A mosque in Cold Lake Canada was tagged with graffiti on Friday morning.
The graffiti read, “Go home!”
كنديون يهرعون لترميم مسجد كتبت عليه شعارات عنصرية ويضعون عليها كلمات السيد المسيح “احب جارك” و “انت في وطنك” pic.twitter.com/LuQW0GIgAr
— Zaid Benjamin (@zaidbenjamin) October 25, 2014
The mosque was vandalized after a radical Muslim convert shot up parliament and murdered a soldier at the national war memorial.
The Cold Lake Mosque was tagged with anti-Muslim graffiti after the latest Islamic terrorist attack this week in Ottawa. (Cold Lake Sun)
One of the mosque’s directors discovered the graffiti at 6 AM when he came into pray.
The community rallied and cleaned up and repainted the mosque for the Muslims.
Cold Lake Sun reported:
The Cold Lake community rallied around the Cold Lake Mosque on Oct. 24 after the building was vandalized in what local business owners and residents called a “disgusting” crime.
RCMP Sgt. Troy Hadland said police responded to a call of mischief at 6:30 a.m.

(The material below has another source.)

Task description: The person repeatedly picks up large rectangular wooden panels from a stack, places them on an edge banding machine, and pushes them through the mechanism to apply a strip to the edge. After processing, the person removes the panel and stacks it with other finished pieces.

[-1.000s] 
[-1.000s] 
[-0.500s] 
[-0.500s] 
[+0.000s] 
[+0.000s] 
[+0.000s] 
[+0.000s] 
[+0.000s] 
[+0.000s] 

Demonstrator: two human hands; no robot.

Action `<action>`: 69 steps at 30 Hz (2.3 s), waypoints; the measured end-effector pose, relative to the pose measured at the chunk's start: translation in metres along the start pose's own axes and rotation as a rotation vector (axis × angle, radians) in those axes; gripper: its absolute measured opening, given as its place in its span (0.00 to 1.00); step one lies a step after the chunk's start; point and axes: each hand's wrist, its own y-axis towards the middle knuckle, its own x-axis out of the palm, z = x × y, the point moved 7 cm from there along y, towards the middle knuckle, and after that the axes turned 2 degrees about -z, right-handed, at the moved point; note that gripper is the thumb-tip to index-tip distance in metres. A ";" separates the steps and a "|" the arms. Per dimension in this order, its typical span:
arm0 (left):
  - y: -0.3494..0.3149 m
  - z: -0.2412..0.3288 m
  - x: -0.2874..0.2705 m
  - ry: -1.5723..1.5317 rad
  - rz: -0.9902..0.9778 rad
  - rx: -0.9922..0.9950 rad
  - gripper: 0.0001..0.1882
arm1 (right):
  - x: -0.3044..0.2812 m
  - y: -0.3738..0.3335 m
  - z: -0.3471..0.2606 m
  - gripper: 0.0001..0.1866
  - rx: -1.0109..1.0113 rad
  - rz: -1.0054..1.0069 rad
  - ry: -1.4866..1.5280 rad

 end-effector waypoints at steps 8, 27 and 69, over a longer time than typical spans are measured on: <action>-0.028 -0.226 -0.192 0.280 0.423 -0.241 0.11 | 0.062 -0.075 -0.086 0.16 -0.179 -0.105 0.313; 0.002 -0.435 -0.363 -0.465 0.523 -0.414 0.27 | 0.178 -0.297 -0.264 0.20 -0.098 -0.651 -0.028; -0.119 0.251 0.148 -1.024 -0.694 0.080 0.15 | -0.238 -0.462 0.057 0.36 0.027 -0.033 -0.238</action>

Both front windows were broken and the words “go home” and “Canada” were spray painted with red paint on the outside of the building.
Hadland said evidence at the scene was seized and sent to St. Paul RCMP for analysis.
“This type of behaviour won’t be tolerated,” he stressed.
A steady stream of business leaders came in through the front door of the mosque offering their support. They described the crime as “disgusting” and assured mosque members that this crime does not reflect the view of the community of Cold Lake.
Mahmoud El-Kadri, one of the mosque’s directors, came in at 6 a.m. to pray, and found his place of worship vandalized. He said the writing upset him more than the damaged windows, which can be fixed.
“The writing hurts. This is my home, This is our home. This is the only home we have. My kids were born here. They go to school here. Cold Lake is our home. Canada is our home,” he said.
Mayor Craig Copeland said he is “disappointed” with the vandalism.
“It’s going to paint Cold Lake in a bad light (but) that’s not what Cold Lake is about,” Copeland stressed, adding the city is now more ethnically diverse “than ever” and the mosque and its members are a part of that.
Copeland, though also expressed his pride at how the community came together to support the mosque.
By 2 p.m., the windows had been replaced and non-muslim community members were hard at work cleaning the graffiti off the building.